(Source data)
----------
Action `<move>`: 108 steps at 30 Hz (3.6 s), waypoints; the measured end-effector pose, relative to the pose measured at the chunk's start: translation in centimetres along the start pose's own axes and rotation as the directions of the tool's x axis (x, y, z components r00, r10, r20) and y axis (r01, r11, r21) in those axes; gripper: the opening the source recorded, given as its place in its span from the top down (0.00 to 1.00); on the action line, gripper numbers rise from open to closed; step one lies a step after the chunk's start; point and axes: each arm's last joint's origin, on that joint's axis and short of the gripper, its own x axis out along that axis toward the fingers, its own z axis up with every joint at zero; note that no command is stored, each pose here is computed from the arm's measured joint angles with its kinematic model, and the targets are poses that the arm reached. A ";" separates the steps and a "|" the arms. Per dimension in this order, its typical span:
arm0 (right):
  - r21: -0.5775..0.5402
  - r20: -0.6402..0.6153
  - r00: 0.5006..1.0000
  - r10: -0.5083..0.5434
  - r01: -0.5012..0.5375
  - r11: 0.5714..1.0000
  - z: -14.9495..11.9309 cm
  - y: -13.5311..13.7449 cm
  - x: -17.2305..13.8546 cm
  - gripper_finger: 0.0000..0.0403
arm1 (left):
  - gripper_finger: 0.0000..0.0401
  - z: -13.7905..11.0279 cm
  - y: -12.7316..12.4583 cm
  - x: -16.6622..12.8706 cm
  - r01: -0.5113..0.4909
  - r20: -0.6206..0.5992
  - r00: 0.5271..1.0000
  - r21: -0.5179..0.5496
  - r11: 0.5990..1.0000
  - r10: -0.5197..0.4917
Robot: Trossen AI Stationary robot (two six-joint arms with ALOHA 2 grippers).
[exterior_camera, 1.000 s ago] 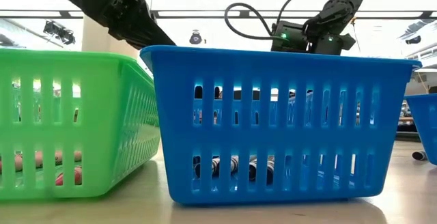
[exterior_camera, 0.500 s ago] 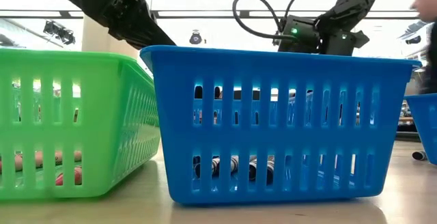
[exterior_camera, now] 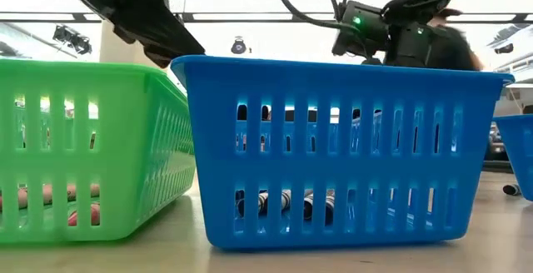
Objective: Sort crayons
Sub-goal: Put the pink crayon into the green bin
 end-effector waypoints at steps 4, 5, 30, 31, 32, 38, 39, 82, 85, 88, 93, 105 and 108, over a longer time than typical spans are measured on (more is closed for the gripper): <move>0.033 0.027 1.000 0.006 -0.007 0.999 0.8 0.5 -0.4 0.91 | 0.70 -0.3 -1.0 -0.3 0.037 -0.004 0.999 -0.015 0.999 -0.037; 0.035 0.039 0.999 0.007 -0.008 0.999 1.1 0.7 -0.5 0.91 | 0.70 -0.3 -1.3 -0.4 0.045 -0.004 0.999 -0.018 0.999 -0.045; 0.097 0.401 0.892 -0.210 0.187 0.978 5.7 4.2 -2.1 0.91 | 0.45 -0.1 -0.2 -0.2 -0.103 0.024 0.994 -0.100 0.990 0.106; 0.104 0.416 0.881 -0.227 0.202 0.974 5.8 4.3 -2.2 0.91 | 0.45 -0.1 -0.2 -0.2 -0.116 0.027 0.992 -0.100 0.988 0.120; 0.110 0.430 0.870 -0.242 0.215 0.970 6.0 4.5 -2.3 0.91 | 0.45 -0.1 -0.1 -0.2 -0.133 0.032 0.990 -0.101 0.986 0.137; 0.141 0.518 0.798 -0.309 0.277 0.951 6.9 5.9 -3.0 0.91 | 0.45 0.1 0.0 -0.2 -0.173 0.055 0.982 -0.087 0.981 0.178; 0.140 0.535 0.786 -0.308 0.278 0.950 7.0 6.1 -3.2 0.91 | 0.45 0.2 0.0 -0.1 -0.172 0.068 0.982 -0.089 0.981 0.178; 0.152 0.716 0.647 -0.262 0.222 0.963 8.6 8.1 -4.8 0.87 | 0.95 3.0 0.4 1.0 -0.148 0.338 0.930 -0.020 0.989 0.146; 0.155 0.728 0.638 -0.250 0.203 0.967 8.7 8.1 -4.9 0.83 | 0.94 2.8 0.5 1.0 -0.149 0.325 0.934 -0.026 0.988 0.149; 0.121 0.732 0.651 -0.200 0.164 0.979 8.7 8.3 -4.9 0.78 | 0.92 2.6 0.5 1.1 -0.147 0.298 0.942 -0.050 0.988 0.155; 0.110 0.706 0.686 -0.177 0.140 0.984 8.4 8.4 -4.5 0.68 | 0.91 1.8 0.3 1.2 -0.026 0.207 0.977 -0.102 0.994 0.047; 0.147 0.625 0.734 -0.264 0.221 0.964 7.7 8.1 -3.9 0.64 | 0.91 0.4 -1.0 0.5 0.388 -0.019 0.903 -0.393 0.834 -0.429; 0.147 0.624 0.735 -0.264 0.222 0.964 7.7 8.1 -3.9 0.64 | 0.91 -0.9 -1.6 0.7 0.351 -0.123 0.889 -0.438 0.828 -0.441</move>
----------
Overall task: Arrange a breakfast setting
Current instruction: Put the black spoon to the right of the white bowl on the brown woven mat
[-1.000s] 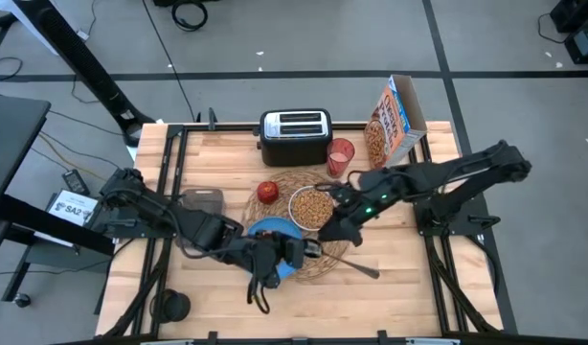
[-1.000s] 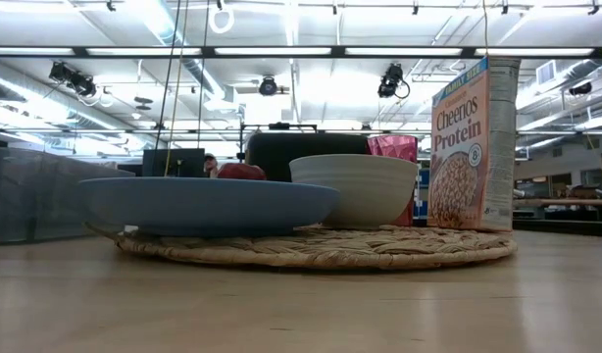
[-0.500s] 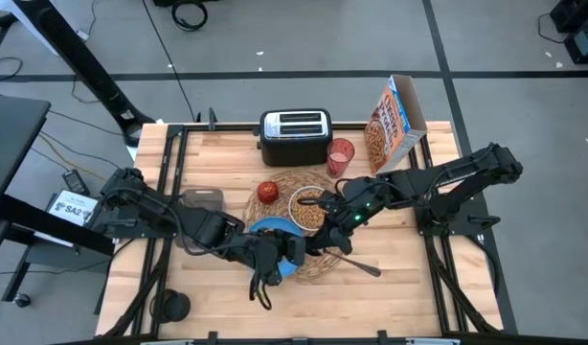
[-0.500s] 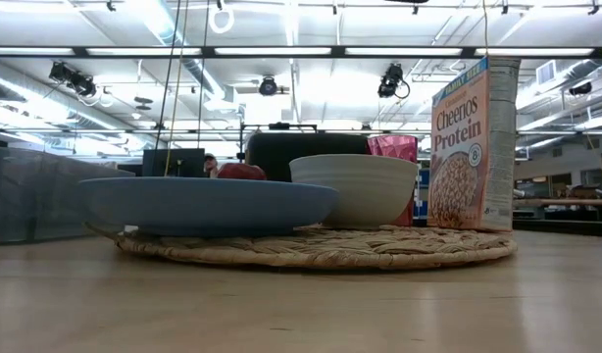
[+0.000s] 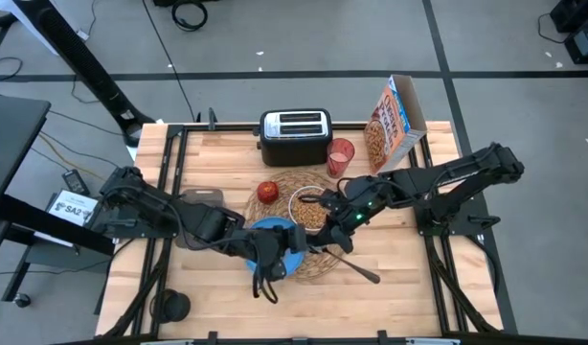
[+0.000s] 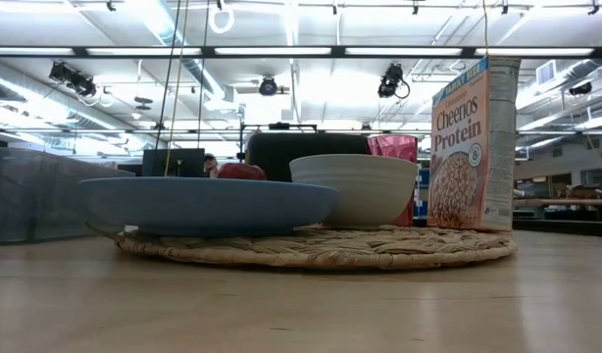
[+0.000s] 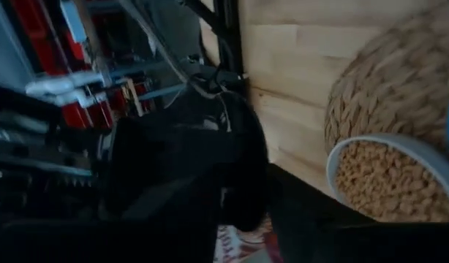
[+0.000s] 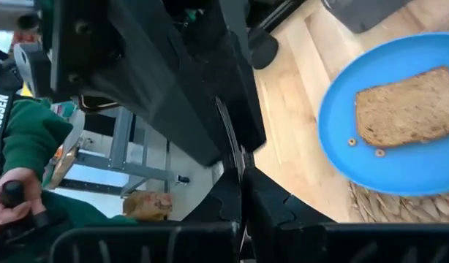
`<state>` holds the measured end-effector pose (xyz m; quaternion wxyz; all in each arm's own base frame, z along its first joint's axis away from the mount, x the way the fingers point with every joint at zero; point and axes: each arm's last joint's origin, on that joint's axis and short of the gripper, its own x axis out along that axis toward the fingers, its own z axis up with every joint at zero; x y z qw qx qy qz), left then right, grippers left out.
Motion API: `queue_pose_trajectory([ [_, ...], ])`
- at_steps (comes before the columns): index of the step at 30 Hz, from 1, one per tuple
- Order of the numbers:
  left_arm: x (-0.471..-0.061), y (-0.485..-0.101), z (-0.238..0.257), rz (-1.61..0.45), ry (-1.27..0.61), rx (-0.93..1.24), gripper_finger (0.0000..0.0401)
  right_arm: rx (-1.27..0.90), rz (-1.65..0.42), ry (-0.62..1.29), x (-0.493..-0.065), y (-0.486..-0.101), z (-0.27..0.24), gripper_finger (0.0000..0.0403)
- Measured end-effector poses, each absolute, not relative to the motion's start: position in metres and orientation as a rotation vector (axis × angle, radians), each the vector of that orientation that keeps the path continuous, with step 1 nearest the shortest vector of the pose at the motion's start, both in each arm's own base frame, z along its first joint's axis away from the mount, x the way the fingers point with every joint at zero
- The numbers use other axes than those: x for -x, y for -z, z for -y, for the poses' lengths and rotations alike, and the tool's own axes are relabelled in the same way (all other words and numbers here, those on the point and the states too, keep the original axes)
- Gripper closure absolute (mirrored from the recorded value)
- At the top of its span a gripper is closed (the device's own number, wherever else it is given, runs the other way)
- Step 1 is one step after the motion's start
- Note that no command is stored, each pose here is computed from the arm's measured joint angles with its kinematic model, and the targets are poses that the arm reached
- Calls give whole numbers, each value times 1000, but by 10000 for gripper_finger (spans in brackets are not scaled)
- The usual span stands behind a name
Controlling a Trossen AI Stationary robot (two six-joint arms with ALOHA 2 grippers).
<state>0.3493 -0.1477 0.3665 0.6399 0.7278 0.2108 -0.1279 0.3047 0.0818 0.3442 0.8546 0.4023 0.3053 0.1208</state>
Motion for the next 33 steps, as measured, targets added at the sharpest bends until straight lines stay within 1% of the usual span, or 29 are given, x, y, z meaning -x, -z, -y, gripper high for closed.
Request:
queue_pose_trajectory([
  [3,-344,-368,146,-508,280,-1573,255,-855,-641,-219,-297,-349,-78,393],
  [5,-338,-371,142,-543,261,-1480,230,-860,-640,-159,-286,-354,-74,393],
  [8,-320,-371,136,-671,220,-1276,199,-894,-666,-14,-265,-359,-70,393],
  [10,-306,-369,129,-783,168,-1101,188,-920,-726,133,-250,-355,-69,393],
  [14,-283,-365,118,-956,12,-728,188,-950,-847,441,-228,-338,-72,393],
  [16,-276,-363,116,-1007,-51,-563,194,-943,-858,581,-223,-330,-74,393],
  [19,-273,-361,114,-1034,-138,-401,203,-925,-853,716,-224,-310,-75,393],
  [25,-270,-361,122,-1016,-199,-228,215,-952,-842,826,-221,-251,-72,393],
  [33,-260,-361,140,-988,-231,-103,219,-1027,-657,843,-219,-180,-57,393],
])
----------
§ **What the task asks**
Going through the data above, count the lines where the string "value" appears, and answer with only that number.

§ **Solution to the exercise**
2